* _INFORMATION SHOWN_
--- --- ---

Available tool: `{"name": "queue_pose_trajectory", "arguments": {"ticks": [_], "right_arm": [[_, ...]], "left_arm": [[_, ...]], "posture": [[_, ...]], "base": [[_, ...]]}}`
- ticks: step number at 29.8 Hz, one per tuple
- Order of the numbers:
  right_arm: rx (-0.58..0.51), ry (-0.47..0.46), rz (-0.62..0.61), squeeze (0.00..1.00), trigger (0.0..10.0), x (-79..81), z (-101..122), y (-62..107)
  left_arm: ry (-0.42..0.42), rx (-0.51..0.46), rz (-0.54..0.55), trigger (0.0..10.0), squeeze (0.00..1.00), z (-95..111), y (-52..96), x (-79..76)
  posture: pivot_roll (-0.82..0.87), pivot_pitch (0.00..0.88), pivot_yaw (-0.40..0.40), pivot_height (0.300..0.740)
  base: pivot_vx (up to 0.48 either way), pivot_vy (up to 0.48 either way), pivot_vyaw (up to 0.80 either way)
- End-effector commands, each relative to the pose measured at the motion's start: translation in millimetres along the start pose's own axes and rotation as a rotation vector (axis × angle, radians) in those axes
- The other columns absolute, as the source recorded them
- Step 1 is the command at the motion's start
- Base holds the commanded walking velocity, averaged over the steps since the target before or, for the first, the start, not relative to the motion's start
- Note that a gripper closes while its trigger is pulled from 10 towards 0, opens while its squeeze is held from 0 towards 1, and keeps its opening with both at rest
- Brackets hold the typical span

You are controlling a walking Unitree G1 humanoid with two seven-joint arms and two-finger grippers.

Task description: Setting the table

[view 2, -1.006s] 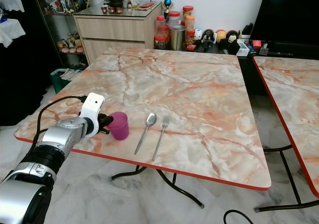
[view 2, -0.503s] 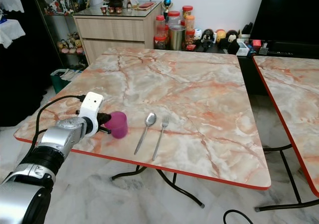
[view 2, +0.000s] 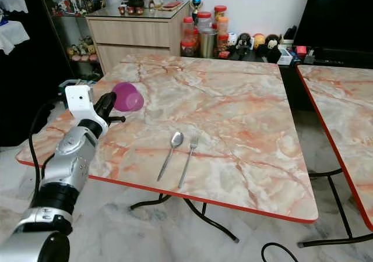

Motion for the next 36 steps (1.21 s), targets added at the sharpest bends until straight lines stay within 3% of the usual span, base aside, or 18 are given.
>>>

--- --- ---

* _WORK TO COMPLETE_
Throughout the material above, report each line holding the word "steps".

* _ANSWER FOR THE TASK_
- Base holds the commanded walking velocity, averaged over the steps since the target before or, for the first, the start, not relative to the motion's start
Motion for the next 36 steps (1.21 s), targets added at the sharpest bends until straight lines stay within 3% of the usual span, base aside, or 18 are given.

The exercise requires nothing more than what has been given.